L’anniversaire de la 47e Constitution espagnole a été marqué par des tensions politiques à Madrid avec des discours de Pedro Sánchez et Alberto Núñez Feijóo. Sánchez a défendu la charte et accusé ses opposants d’être des héritiers de la dictature, tandis que Feijóo l’a accusé de saper les institutions. L’événement a mis en lumière les divisions sur la santé, le logement et les alliances politiques.
La célébration du 47e anniversaire de la Constitution espagnole au Congrès des députés à Madrid s’est transformée en scène d’affrontements politiques le 6 décembre 2025. Pedro Sánchez, président du Gouvernement, a revendiqué la charte à son arrivée au Palacio de San Jerónimo, qualifiant les critiques de « prophètes du désastre » qui prétendent que l’Espagne se dirige vers une dictature. « Ce sont des héritiers de la dictature ou des pactisants avec ses nostalgiques », a-t-il dit, en pointant du doigt le PP et Vox. Sánchez a souligné le « meilleur moment de son histoire démocratique » avec des données macroéconomiques positives et s’est concentré sur les articles 43 (santé publique) et 10 (droits humains), critiquant les affaires de santé du PP et la position de l’Espagne sur Gaza et l’Ukraine. Il a accusé l’« ultradroite internationale » de diffuser des discours réactionnaires, n’autorisant aucune question et évitant le cas Salazar.

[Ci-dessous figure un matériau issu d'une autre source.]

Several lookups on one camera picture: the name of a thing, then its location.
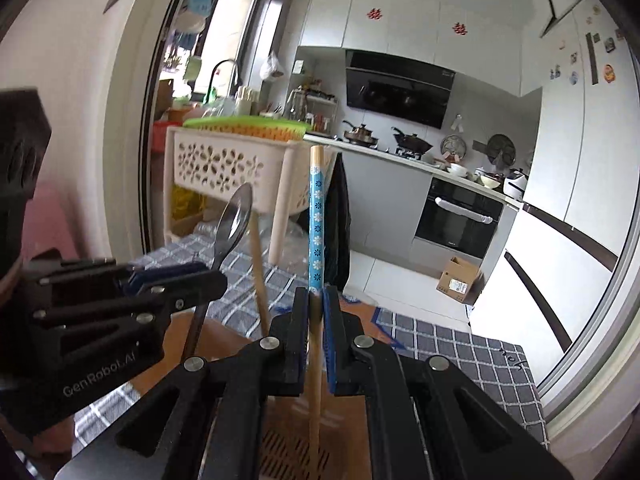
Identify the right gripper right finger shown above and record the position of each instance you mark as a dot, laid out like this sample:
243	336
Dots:
340	328

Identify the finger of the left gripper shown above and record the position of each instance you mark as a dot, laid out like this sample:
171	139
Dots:
140	278
186	291

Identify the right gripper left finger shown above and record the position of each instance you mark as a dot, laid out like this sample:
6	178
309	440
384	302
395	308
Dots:
291	329

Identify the plain wooden chopstick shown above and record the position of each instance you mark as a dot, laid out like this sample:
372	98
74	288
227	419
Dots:
258	274

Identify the dark metal spoon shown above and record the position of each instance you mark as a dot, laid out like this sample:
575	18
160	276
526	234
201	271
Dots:
230	229

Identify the blue floral patterned chopstick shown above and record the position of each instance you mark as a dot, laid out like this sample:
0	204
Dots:
315	283

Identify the pink utensil holder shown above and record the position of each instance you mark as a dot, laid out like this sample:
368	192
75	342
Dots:
344	451

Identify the pink plastic stool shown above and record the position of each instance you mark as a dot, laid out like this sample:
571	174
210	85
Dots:
45	225

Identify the beige perforated plastic rack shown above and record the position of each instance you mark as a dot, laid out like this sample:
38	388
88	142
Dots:
215	164

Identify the cardboard box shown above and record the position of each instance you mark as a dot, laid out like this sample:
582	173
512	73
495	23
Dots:
458	279

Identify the built-in black oven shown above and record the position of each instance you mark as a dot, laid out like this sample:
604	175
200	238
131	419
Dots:
458	219

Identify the green tray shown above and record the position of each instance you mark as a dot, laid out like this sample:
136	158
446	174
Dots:
281	130

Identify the brass pot with lid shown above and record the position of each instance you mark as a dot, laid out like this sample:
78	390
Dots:
360	135

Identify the black wok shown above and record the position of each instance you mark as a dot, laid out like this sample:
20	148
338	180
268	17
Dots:
411	142

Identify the white refrigerator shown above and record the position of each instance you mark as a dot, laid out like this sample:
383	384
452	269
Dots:
582	188

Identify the white rice cooker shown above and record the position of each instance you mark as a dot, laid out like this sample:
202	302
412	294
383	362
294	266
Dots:
514	183

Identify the black range hood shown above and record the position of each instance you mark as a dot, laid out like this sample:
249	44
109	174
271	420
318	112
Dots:
400	87

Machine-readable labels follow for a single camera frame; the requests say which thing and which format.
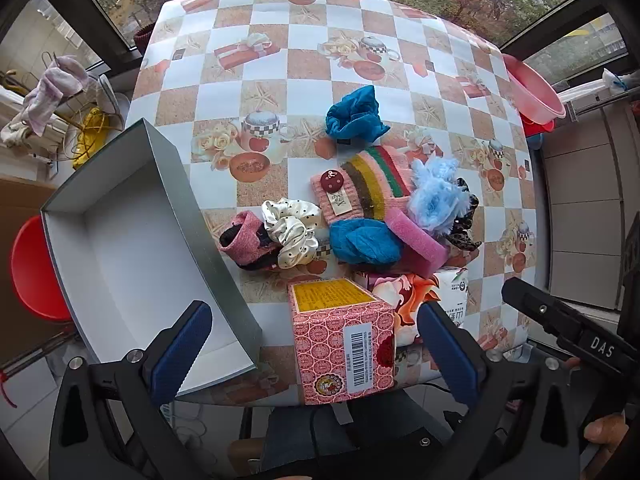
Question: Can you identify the pink foam sponge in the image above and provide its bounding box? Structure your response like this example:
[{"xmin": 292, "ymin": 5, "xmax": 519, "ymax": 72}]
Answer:
[
  {"xmin": 352, "ymin": 270, "xmax": 400, "ymax": 290},
  {"xmin": 385, "ymin": 208, "xmax": 448, "ymax": 278}
]

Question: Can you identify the leopard print scrunchie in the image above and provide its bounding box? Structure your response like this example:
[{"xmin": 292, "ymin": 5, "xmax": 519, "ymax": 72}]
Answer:
[{"xmin": 446, "ymin": 194, "xmax": 482, "ymax": 252}]

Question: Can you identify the blue mesh cloth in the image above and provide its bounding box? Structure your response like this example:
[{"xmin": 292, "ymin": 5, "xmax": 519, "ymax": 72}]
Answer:
[
  {"xmin": 329, "ymin": 219, "xmax": 404, "ymax": 266},
  {"xmin": 326, "ymin": 84, "xmax": 390, "ymax": 143}
]

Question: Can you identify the light blue fluffy duster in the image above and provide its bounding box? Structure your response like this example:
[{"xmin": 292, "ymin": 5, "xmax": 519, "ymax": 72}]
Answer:
[{"xmin": 408, "ymin": 156, "xmax": 471, "ymax": 236}]

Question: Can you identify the white polka dot scrunchie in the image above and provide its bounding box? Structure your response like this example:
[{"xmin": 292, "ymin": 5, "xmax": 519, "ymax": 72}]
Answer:
[{"xmin": 262, "ymin": 198, "xmax": 322, "ymax": 270}]

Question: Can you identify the pink striped knit glove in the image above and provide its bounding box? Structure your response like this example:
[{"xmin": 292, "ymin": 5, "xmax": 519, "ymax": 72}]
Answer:
[{"xmin": 310, "ymin": 145, "xmax": 413, "ymax": 226}]

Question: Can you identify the person's right hand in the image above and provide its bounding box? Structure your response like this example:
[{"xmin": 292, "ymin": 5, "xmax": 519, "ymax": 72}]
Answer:
[{"xmin": 580, "ymin": 414, "xmax": 628, "ymax": 480}]

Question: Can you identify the red patterned cardboard box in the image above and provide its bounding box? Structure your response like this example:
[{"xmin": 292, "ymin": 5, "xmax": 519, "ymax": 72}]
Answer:
[{"xmin": 288, "ymin": 278, "xmax": 396, "ymax": 405}]

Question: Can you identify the grey white cardboard box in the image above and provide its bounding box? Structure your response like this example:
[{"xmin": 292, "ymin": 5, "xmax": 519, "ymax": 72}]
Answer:
[{"xmin": 41, "ymin": 119, "xmax": 262, "ymax": 394}]

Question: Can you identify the pink black knit sock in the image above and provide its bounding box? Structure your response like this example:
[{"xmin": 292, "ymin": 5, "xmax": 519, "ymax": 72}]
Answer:
[{"xmin": 219, "ymin": 210, "xmax": 281, "ymax": 271}]

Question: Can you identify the red plastic chair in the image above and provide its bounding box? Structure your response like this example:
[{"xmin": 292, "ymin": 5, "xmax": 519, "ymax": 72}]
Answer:
[{"xmin": 9, "ymin": 216, "xmax": 72, "ymax": 323}]

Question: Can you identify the red plastic bucket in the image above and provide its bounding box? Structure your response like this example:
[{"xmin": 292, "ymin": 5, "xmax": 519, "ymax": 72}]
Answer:
[{"xmin": 521, "ymin": 114, "xmax": 554, "ymax": 138}]

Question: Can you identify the pink plastic basin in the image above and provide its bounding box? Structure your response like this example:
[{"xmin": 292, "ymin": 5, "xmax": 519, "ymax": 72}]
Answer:
[{"xmin": 502, "ymin": 54, "xmax": 566, "ymax": 125}]

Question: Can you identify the yellow folded umbrella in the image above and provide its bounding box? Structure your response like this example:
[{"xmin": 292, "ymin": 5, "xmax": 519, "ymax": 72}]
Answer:
[{"xmin": 72, "ymin": 106, "xmax": 110, "ymax": 170}]

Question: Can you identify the beige hanging cloth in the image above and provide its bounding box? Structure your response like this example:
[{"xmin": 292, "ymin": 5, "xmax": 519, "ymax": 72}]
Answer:
[{"xmin": 1, "ymin": 113, "xmax": 34, "ymax": 148}]

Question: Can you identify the checkered patterned tablecloth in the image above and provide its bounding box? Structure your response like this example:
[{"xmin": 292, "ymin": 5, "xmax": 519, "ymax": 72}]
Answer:
[{"xmin": 128, "ymin": 0, "xmax": 536, "ymax": 406}]

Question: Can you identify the pink hanging towel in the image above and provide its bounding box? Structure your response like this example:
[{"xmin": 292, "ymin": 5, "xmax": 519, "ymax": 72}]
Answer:
[{"xmin": 22, "ymin": 55, "xmax": 90, "ymax": 136}]

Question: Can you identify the dark red knit slipper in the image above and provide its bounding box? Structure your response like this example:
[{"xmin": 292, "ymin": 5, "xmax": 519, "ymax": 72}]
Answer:
[{"xmin": 134, "ymin": 23, "xmax": 155, "ymax": 55}]

Alberto Núñez Feijóo, leader du PP, accompagné des présidents régionaux populaires, a défendu la concorde et la Constitution mais a accusé le Gouvernement d’« attaquer et dégrader les institutions, la séparation des pouvoirs et l’égalité ». Il a promis de mettre fin à « une ère décadente de la politique espagnole » et d’organiser le 50e anniversaire depuis la présidence. Feijóo a critiqué l’hypocrisie socialiste pour s’allier avec ceux qui cherchent à détruire l’unité et a fait référence au cas Salazar : « Il savait et l’a couvert. » Dans des conversations informelles, il a qualifié Junts de « Kleenex du PSOE » pour leur alliance législative et Vox d’antipolitique pour avoir sauté les événements : « Ils jouent à des jeux très dangereux. »
Isabel Díaz Ayuso, présidente de Madrid, a déploré la recherche de bandes et accusé le Gouvernement de promouvoir la rupture, mentionnant l’hôpital de Torrejón et l’affaire Ternera. La ministre Mónica García a répliqué que le modèle est celui du PP, contournant les droits constitutionnels. Yolanda Díaz a exigé l’accomplissement de l’article 47 sur le logement dans une Constitution « plurinationale ». La présidente du Congrès Francina Armengol a appelé à des réformes pour éradiquer la violence contre les femmes et protéger des droits comme la santé et le logement, contre les échos totalitaires. Sánchez, informellement, a prôné la « patience » avec Junts et la lutte pour les Budgets.